Cartographie de l'ensemble du métabolisme lipidique
L'hormone leptine est produite dans le tissu adipeux et pénètre la barrière hémato-encéphalique restrictive. Il est même activement transféré par un canal de transport et se lie aux récepteurs du cerveau. Dans le cerveau, la leptine transmet un sentiment de satiété et fournit également des informations sur la masse lipidique et stimule l'exportation de triglycérides (graisses alimentaires) du foie vers le tissu adipeux. Lorsque le circuit de commande fonctionne normalement, ce signal d'élimination des graisses est transmis au foie via le nerf vague du système nerveux autonome. Les personnes pathologiquement obèses atteintes de stéatose hépatique ont un taux de leptine élevé dans le sang, mais le signal d'élimination des graisses n'atteint probablement pas le cerveau, car les circuits de l'axe cerveau-vague-foie sont perturbés.
Nous étudions le métabolisme lipidique de manière holistique, sans nous concentrer sur un seul organe, et nous examinons également la communication inter-organes. Une fois que nous aurons une meilleure compréhension des voies de signalisation, nous pourrons peut-être dériver des approches thérapeutiques. Nous avons déjà obtenu des données précieuses à partir d'expériences avec des organismes modèles. Dans l'étude clinique en cours, également financée par la FWF, nous comparons l'activité hépatique et la régulation de la leptine chez des personnes en bonne santé, chez des patients transplantés hépatiques et chez des patients qui, en raison d'une maladie rare, n'ont pas de tissu adipeux (lipodystrophie). »

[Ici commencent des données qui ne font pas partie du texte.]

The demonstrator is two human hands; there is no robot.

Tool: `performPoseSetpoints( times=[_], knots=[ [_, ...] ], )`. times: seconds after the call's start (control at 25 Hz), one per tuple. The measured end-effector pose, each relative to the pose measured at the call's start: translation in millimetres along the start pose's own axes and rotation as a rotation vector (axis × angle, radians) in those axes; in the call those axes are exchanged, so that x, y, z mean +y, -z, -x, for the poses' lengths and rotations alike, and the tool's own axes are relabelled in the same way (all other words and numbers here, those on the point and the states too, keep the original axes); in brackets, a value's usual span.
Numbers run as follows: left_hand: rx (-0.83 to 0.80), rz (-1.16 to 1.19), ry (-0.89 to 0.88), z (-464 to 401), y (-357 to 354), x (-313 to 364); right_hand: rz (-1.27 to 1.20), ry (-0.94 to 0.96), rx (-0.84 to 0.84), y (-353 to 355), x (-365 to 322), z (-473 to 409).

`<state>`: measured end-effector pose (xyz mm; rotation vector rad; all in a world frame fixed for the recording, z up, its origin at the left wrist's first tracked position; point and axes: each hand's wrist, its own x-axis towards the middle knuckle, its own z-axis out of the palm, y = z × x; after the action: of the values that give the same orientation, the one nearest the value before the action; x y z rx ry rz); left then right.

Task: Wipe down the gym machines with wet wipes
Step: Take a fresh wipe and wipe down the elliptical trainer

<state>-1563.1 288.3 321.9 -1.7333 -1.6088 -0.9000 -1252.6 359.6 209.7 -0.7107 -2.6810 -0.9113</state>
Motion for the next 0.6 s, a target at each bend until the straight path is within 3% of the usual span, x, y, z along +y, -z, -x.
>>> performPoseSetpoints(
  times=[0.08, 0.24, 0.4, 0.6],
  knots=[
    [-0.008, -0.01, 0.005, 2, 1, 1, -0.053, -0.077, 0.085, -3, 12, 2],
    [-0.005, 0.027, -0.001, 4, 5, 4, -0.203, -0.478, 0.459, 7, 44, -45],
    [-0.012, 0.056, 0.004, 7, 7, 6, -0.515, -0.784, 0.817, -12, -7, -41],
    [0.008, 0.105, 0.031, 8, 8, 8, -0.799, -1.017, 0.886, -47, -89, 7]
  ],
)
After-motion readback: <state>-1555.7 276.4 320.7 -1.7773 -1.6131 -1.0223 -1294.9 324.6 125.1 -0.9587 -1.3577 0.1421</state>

Thomas Scherer, spécialiste en médecine interne à la division d'endocrinologie et métabolisme de l'hôpital général de Vienne
Commutation de la leptine dans le cerveau et connexion au foie
À l’Université de médecine de Vienne, l’équipe de Thomas Scherer a tout d’abord étudié les rongeurs. Ils ont injecté de la leptine dans diverses régions du cerveau, puis ont étudié le métabolisme des graisses hépatiques des animaux. L'étude clinique actuelle vise à étudier l'effet de la leptine et à comparer des personnes en bonne santé avec des patients transplantés hépatiques dont les organes n'ont pas de connexion nerveuse développée avec leur cerveau, ainsi qu'avec des personnes qui ne produisent pas de leptine en raison d'une maladie et qui présentent des symptômes extrêmes. cas de foie gras.
Un facteur décisif de succès est la coopération intensive entre les départements de l'Université de médecine de Vienne et avec les hôpitaux de Leipzig (Allemagne) et de Pise (Italie). La technologie de pointe sous la forme du magnétom 7-Tesla de Vienne est également utilisée pour étudier les processus physiologiques. À l'aide de cette imagerie par résonance magnétique à haute résolution et de tests sanguins, l'équipe peut examiner simultanément la fonction hépatique, la teneur en graisse et la composition en triglycérides – avec et sans administration de leptine.